* Problem details
The answer should consist of each line from the data below that includes "this".
[Opening Extracted data section]
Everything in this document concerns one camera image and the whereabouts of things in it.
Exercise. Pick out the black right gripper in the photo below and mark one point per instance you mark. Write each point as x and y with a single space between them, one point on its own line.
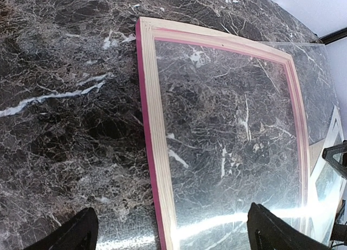
336 158

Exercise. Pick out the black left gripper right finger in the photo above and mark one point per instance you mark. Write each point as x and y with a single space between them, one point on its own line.
268 231

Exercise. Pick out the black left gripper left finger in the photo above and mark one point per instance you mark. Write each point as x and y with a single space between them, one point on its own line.
80 232

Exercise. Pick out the white mat board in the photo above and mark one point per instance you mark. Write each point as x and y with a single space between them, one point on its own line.
328 176

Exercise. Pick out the clear acrylic sheet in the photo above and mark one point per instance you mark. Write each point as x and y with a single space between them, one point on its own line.
231 140

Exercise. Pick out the light wooden picture frame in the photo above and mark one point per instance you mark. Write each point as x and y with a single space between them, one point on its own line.
148 30

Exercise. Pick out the brown cardboard backing board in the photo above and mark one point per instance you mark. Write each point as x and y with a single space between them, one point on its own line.
316 160

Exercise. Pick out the black right corner post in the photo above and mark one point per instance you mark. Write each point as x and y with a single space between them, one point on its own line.
334 36

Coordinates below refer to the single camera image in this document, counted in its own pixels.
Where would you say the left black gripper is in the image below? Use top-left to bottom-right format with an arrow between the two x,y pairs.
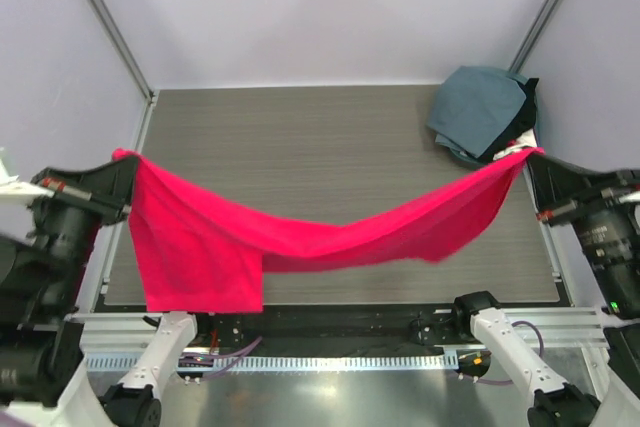
27,147 -> 141,302

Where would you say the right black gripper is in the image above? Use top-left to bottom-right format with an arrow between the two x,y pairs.
524,145 -> 640,304

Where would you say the red t shirt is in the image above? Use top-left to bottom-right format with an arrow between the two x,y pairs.
113,148 -> 540,314

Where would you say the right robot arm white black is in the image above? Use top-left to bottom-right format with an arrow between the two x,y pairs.
450,152 -> 639,426

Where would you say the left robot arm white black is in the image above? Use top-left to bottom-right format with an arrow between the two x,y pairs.
1,156 -> 213,426

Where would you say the white t shirt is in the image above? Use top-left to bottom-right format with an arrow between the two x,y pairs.
493,129 -> 538,161

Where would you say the black t shirt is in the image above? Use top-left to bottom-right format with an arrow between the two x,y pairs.
491,78 -> 539,154

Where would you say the grey blue t shirt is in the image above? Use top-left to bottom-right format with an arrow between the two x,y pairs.
426,66 -> 529,164

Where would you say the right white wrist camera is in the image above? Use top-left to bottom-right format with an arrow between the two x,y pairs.
618,189 -> 640,204

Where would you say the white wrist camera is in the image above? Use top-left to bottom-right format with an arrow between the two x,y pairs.
618,189 -> 640,204
0,148 -> 51,206

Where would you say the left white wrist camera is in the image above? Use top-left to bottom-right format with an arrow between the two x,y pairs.
0,148 -> 51,206

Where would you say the aluminium front rail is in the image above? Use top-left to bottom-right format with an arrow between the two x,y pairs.
71,307 -> 604,350

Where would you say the left aluminium frame post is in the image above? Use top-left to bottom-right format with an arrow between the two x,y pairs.
87,0 -> 154,103

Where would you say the aluminium frame post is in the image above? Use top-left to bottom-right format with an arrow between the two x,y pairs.
87,0 -> 154,103
509,0 -> 563,73

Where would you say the white slotted cable duct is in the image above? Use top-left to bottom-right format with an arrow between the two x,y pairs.
84,354 -> 459,373

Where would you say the right aluminium frame post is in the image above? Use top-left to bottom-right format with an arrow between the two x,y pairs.
509,0 -> 563,73

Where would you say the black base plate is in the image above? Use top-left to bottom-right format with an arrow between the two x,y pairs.
191,303 -> 478,357
[Closing Extracted data section]
* Result
Everything in this document concerns one camera image and the whereabouts of things in it.
Coordinates below refer to the single camera image in this document, counted in its own pixels.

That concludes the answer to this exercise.